The other day I decided to take a walk through the nearby forest and check out where the trails lead to. As I was walking I got a Big Idea. I have a passion for teaching people to be ecoliterate so why not turn this walk into a lesson in forest ecology. You may be asking yourself what ecoliteracy is. Basically, it is a big word which means to be literate in the ecologies. Ecoliteracy is a term coined by David Orr, an American educator and physicist, Fritjof Capra in the 1990s. To be ecoliterate means to be literate in how ecological communities work together to sustain themselves and work together with other ecologies to create an integrated, organized, sustainable community. Ecoliteracy also means to be able to apply tenants of ecological systems to human society in order to minimize the impacts on the earth and to understand the importance of diversity along with empathy among all living things, including human relationships. The goal is to use nature’s model to find ways to be gentler on the environment and live in unison with nature’s systems and cycles without causing irreparable damage. It also means to develop empathy and honour diversity as nature models.
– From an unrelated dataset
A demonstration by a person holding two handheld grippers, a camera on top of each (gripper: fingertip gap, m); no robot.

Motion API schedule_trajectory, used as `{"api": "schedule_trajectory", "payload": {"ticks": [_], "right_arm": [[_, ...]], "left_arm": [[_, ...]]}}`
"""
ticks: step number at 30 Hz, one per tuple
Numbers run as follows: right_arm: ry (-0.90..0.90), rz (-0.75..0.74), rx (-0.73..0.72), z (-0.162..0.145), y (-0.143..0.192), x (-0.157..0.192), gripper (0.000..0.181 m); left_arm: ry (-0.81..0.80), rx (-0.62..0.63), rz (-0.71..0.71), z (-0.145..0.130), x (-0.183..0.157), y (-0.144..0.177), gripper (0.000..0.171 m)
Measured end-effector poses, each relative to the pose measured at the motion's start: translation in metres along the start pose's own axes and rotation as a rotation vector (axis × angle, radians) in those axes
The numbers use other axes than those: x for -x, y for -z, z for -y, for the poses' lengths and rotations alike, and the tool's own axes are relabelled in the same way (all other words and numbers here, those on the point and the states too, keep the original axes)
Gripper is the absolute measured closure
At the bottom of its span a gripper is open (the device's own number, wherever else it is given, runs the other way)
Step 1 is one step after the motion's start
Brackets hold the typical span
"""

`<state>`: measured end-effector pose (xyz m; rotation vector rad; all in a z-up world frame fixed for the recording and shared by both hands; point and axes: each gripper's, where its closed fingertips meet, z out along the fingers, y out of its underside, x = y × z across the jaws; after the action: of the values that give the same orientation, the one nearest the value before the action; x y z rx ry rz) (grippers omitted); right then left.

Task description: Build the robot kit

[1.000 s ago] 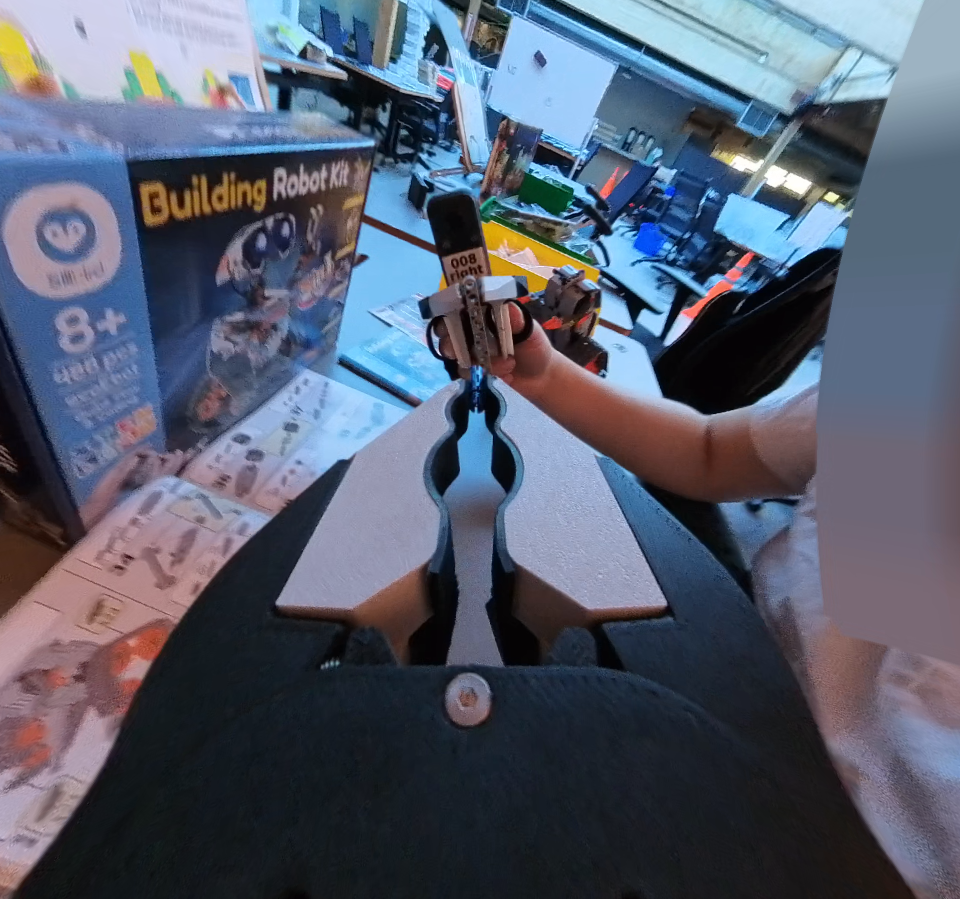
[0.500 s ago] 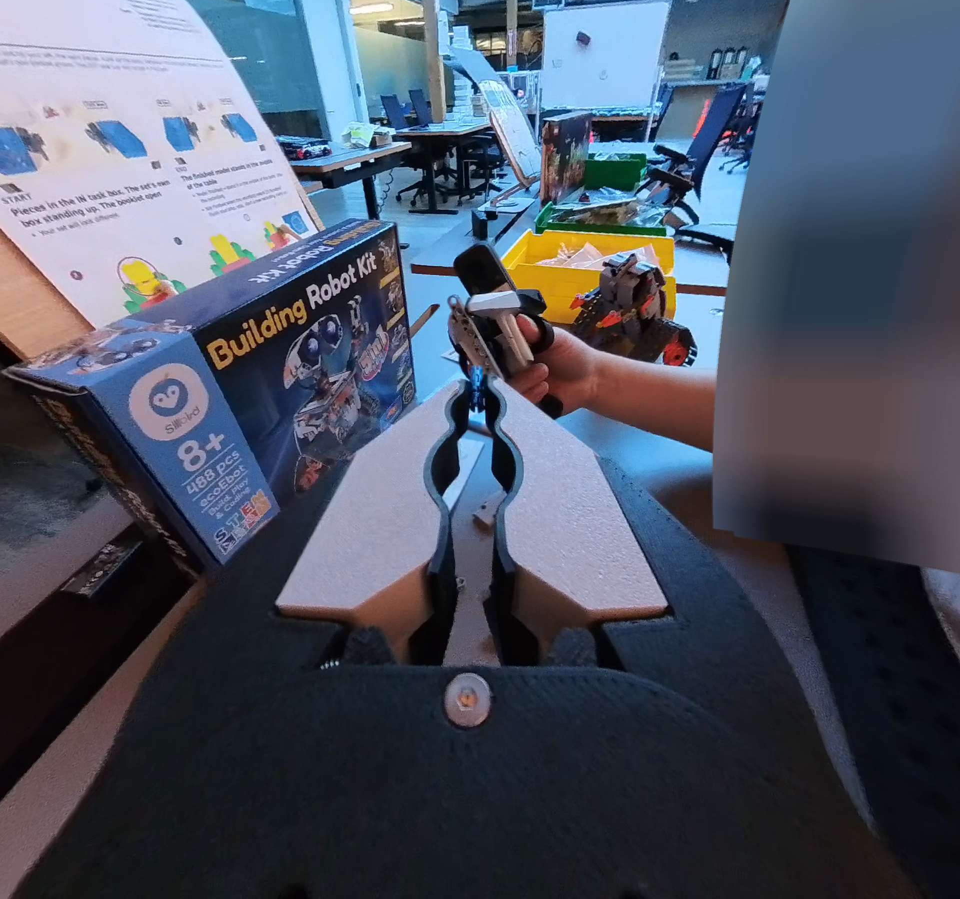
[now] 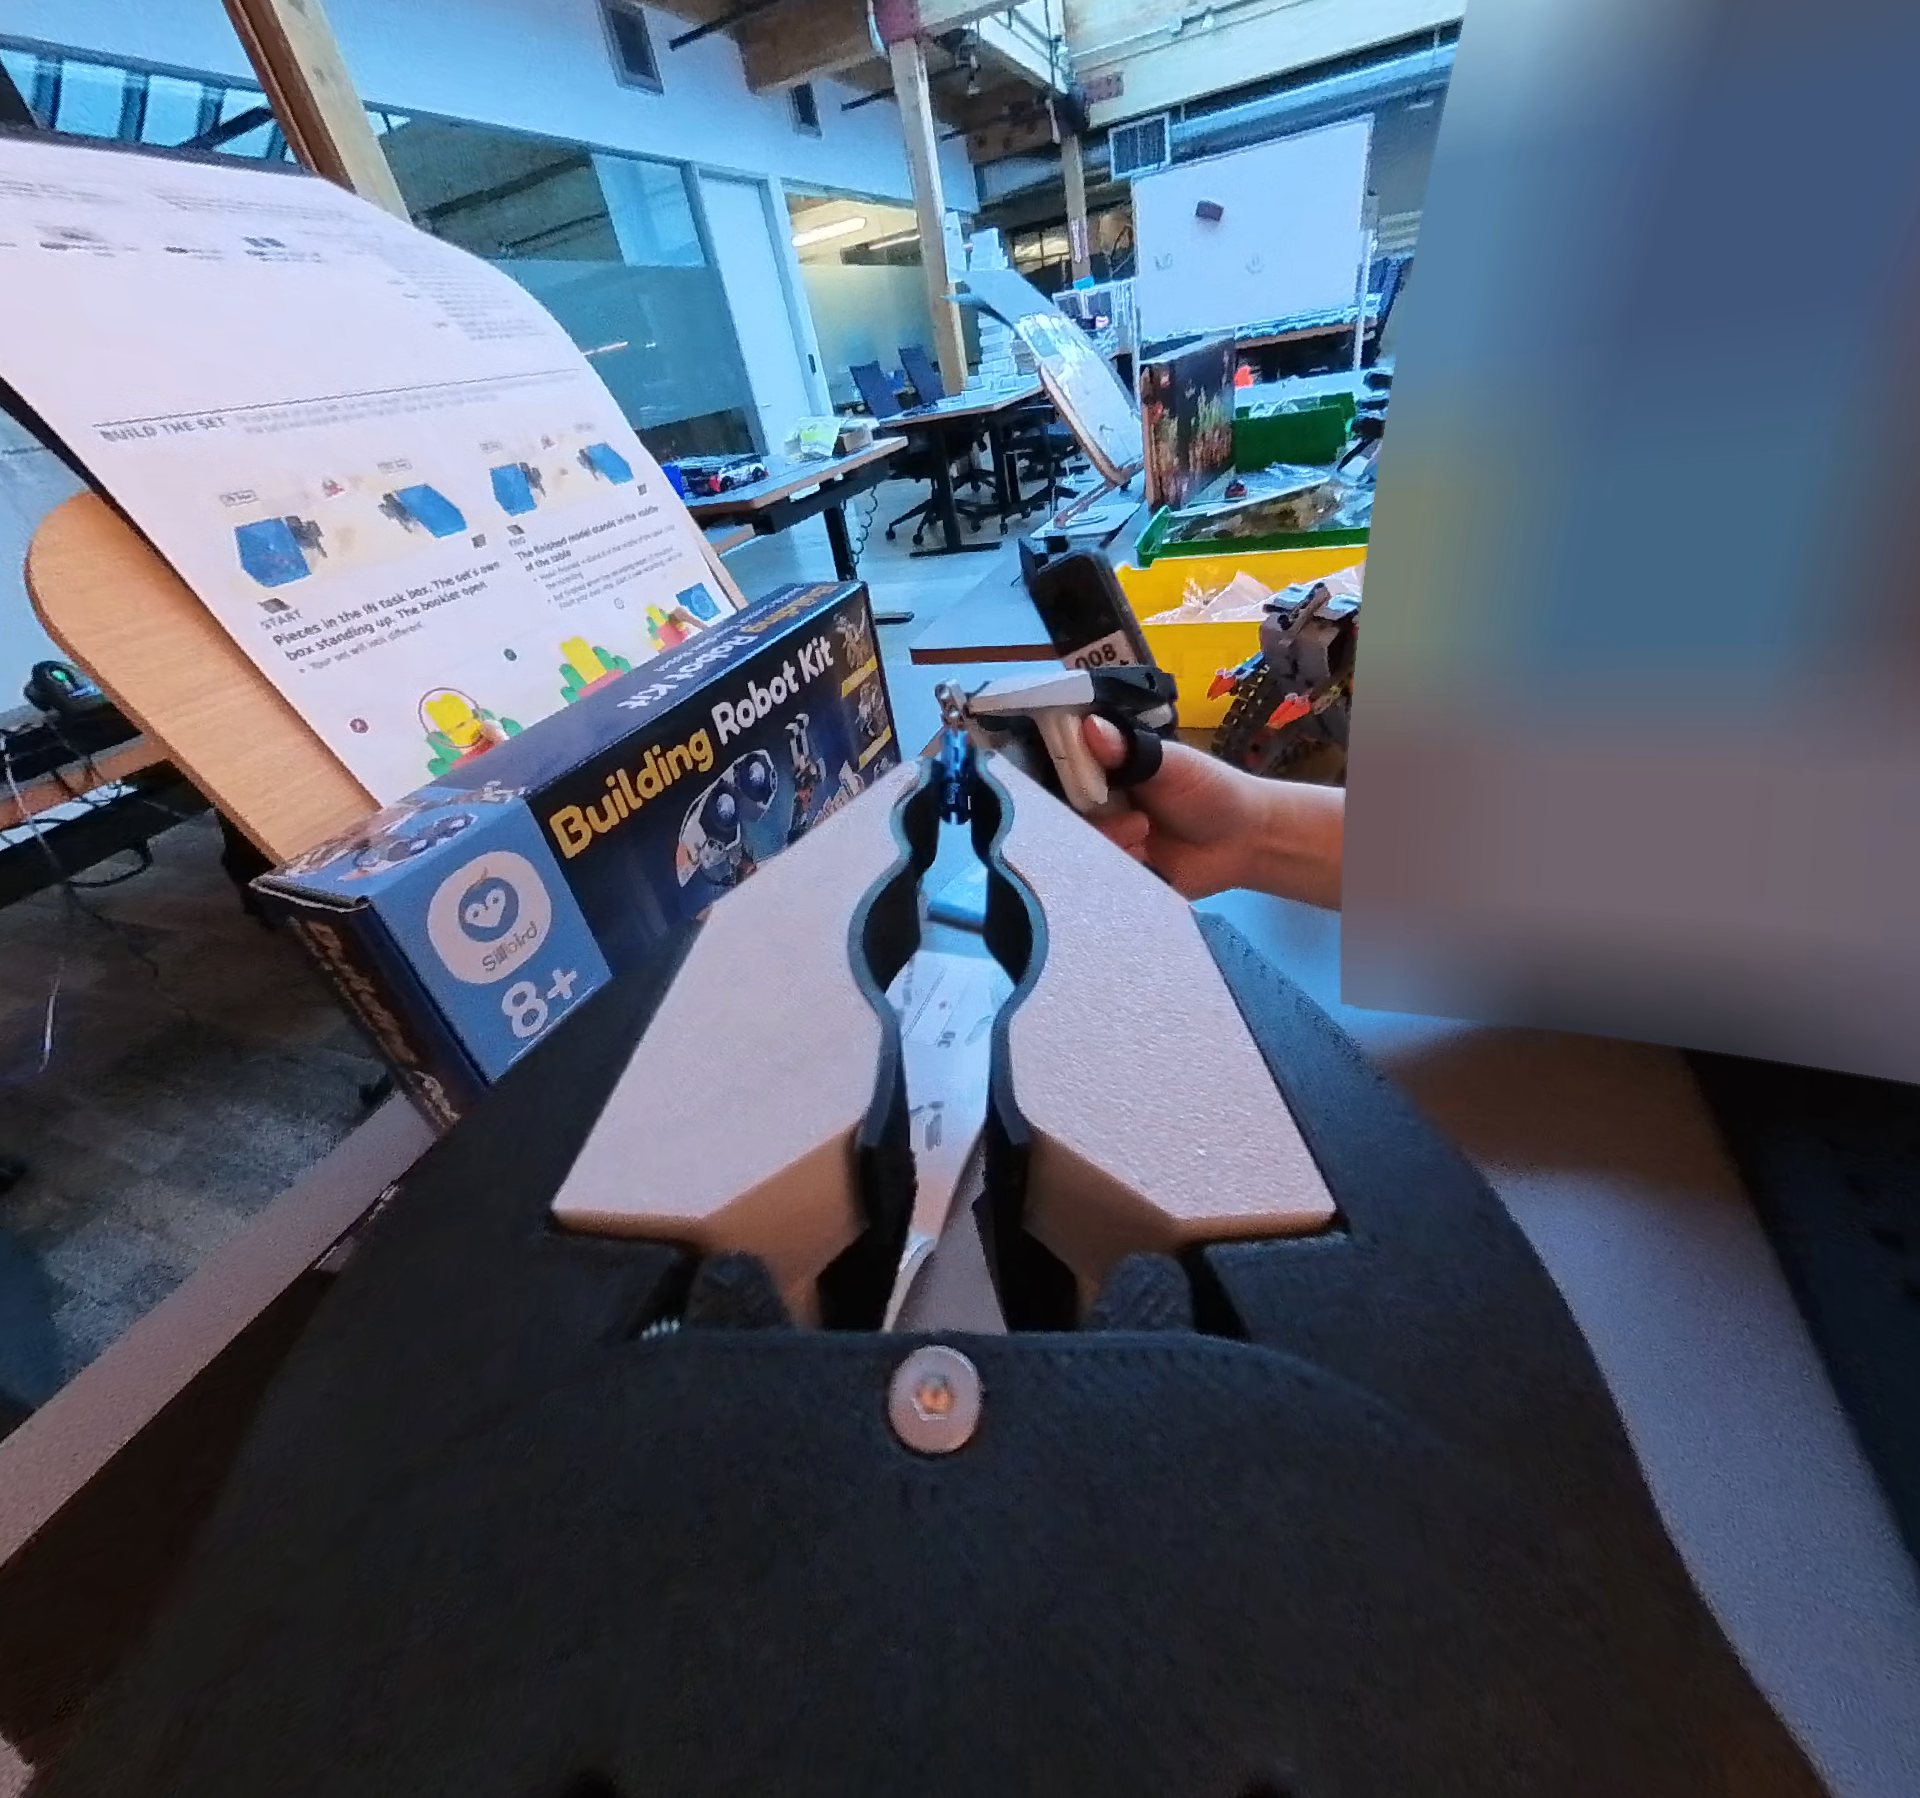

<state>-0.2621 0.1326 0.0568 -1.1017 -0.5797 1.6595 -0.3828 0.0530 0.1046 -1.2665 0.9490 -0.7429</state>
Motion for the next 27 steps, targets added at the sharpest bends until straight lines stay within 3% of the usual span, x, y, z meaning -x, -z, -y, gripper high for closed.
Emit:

Since completing my research in ecoliteracy, mainly food security and sustainability, I have not had a chance to really take time to develop lessons that I and other teachers can use. I teach students, family and friends all the time, just little bits and pieces, but this on this particular day I decided to start the creation of a unit on forest ecology. My idea was to document a variety of flora and then go home and organize the pictures and create an Inquiry question that would enable students to begin to investigate and create understandings of how a forest functions and sustains itself. What I thought would be a half an hour walk turned into an hour and a half and culminated with me coming out on a beautiful back road in the city that I did not know existed.
What follows are some of the pictures and my meandering thoughts about how I could use these pictures to teach others who may not be able to get out into a coastal rain forest, about the unique relationships that allow nature to sustain itself. I can see this fitting into a variety of grade levels and curriculums. I’ll see what I come up with.
NOTE: this is just a snippet of a unit.
Big Ideas: How can we understand connections and systems by looking at a forest? What are some of the relationships seen? How can you equate or use the relationships you observe in the forest to human relationships. Give examples of human to human relationships and human to nature relationships that model something you noticed from the forest.
The video link at the bottom of the page could be used to Segway into a class discussion as well as the following activities.
Choose one of the following:
Writing
Look at the pictures below and write one paragraph of what you see in the pictures. Use language that describes the colors, textures, shapes, depth, layers and anything else you notice.
Try to imagine the sounds you might hear in this forest. Write a paragraph that describes what this forest might sound like if you were standing very still in it.
Science
Can you name any of the things you see in the pictures? List them.
What colour seems to dominate all of the pictures? Using your knowledge of plants cells, adaptations and relationships in nature to explain why you think the colour you chose tends to be so prominent.
Have you seen any of these plants in nature? Where were they?
Look at the pictures below. All of these plants are……?
Is there anything they all have in common?
What differences do you see in them. Record you observations in a chart with the labels, size, shape, colour, detail.
What do you think the purpose of these plants is in the forest? Research that question and record what you find.
This is a nurse log. What is a nurse log and why is it important in the forest? Can you think of any ways that humans interfere with the importance of a nurse log? Explain.